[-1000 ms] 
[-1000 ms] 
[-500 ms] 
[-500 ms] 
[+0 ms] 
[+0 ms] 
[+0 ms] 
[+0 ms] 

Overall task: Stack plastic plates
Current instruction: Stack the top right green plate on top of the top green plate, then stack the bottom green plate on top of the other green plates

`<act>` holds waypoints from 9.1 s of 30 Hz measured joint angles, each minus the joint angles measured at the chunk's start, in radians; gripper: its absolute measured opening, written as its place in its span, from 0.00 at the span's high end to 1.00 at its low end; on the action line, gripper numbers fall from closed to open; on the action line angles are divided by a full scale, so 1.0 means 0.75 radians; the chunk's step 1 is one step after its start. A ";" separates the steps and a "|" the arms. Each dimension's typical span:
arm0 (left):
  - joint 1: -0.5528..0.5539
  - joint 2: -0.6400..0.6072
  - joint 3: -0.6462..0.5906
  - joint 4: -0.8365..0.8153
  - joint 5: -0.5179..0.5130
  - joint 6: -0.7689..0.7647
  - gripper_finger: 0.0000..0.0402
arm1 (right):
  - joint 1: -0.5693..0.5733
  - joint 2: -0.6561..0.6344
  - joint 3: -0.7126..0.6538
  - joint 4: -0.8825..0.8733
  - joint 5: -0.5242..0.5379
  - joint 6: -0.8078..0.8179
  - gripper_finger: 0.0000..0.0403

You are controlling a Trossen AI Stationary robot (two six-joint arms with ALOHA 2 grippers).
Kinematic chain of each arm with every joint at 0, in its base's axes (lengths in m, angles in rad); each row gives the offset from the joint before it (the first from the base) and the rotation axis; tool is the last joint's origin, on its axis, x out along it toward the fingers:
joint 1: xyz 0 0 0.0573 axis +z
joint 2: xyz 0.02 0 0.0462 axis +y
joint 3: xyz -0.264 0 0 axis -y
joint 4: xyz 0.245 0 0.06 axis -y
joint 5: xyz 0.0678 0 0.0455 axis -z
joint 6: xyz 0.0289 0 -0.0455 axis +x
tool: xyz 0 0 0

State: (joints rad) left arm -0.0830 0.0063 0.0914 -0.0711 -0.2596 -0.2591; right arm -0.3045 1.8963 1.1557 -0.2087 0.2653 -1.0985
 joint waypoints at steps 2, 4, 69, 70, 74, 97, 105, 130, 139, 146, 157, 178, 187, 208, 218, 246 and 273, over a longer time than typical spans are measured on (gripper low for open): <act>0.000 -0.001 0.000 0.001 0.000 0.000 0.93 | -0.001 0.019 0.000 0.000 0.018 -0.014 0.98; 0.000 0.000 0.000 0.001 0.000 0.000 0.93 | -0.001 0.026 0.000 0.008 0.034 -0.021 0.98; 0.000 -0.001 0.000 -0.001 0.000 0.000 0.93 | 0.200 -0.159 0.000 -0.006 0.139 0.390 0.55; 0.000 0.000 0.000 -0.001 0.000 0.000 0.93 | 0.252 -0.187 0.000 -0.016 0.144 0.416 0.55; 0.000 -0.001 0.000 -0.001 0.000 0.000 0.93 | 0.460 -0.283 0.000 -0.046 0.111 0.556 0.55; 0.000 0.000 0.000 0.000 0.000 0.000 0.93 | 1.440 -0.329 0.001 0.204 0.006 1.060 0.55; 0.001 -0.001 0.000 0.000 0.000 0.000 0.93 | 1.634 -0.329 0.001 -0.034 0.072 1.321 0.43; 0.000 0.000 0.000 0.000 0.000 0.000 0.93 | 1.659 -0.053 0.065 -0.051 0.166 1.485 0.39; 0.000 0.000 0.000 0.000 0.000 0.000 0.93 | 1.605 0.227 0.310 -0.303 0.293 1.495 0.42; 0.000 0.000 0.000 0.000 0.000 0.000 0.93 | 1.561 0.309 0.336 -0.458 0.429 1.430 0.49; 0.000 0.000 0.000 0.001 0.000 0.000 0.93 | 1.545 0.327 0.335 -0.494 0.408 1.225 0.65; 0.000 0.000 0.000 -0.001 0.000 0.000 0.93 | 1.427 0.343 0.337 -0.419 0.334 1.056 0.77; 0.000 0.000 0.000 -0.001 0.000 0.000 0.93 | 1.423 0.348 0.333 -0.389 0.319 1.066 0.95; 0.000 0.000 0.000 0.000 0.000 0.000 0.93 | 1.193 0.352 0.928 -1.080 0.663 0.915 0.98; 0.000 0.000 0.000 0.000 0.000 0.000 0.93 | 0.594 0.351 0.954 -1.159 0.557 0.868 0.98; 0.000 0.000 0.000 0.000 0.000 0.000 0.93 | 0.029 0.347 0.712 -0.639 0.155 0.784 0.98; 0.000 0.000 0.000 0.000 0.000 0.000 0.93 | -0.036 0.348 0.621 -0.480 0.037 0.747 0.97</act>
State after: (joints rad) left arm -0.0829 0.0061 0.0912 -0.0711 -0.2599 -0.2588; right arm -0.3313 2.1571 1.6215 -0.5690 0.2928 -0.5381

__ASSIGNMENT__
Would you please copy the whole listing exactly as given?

__EXERCISE SOLUTION__
[-1000 ms] 
[-1000 ms] 
[-500 ms] 
[-500 ms] 
[+0 ms] 
[+0 ms] 
[+0 ms] 
[+0 ms] 

Overall task: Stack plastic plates
Current instruction: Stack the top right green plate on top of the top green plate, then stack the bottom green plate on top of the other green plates

`<act>` holds waypoints from 9.1 s of 30 Hz measured joint angles, each minus the joint angles measured at the chunk's start, in radians; gripper: its absolute measured opening, written as its place in its span, from 0.00 at the span's high end to 1.00 at its low end; on the action line, gripper numbers fall from closed to open; on the action line angles are divided by a full scale, so 1.0 means 0.75 radians; the chunk's step 1 is one step after its start. A ";" separates the steps and a "|" the arms. Each dimension's typical span:
arm0 (left):
  - joint 1: -0.5528..0.5539
  - joint 2: -0.6400..0.6072
  - joint 3: -0.6462..0.5906
  - joint 4: -0.8365..0.8153
  - joint 5: -0.5179..0.5130
  - joint 6: -0.7689..0.7647
  - gripper_finger: 0.0000..0.0402
arm1 (right):
  - joint 1: -0.5693..0.5733
  - joint 2: -0.6561..0.6344
  - joint 3: -0.7126..0.6538
  - joint 4: -0.8825..0.8733
  - joint 5: -0.5242..0.5379
  - joint 6: -0.8078..0.8179
  - gripper_finger: 0.0000..0.0403

You are controlling a Trossen AI Stationary robot (two six-joint arms with ALOHA 2 grippers).
Kinematic chain of each arm with every joint at 0, in its base's axes (lengths in m, angles in rad); each row gives the offset from the joint before it (the first from the base) and the rotation axis; tool is the last joint's origin, on its axis, x out along it toward the fingers:
joint 1: xyz 0 0 0.0573 axis +z
joint 2: xyz 0.02 0 0.0462 axis +y
joint 3: xyz -0.264 0 0 axis -y
joint 4: xyz 0.245 0 0.06 axis -y
joint 5: xyz 0.0678 0 0.0455 axis -z
joint 6: xyz 0.0289 0 -0.0455 axis +x
tool: xyz 0 0 0

State: (joints rad) left arm -0.0830 0.0063 0.0914 -0.0711 -0.2596 -0.2591; right arm -0.3045 1.8963 1.1557 -0.2087 0.2653 -1.0985
 joint waypoints at steps 2, 4, 69, 70, 74, 97, 105, 130, 139, 146, 157, 178, 187, 208, 218, 246 and 273, over a longer time than typical spans are measured on (gripper low for open): <act>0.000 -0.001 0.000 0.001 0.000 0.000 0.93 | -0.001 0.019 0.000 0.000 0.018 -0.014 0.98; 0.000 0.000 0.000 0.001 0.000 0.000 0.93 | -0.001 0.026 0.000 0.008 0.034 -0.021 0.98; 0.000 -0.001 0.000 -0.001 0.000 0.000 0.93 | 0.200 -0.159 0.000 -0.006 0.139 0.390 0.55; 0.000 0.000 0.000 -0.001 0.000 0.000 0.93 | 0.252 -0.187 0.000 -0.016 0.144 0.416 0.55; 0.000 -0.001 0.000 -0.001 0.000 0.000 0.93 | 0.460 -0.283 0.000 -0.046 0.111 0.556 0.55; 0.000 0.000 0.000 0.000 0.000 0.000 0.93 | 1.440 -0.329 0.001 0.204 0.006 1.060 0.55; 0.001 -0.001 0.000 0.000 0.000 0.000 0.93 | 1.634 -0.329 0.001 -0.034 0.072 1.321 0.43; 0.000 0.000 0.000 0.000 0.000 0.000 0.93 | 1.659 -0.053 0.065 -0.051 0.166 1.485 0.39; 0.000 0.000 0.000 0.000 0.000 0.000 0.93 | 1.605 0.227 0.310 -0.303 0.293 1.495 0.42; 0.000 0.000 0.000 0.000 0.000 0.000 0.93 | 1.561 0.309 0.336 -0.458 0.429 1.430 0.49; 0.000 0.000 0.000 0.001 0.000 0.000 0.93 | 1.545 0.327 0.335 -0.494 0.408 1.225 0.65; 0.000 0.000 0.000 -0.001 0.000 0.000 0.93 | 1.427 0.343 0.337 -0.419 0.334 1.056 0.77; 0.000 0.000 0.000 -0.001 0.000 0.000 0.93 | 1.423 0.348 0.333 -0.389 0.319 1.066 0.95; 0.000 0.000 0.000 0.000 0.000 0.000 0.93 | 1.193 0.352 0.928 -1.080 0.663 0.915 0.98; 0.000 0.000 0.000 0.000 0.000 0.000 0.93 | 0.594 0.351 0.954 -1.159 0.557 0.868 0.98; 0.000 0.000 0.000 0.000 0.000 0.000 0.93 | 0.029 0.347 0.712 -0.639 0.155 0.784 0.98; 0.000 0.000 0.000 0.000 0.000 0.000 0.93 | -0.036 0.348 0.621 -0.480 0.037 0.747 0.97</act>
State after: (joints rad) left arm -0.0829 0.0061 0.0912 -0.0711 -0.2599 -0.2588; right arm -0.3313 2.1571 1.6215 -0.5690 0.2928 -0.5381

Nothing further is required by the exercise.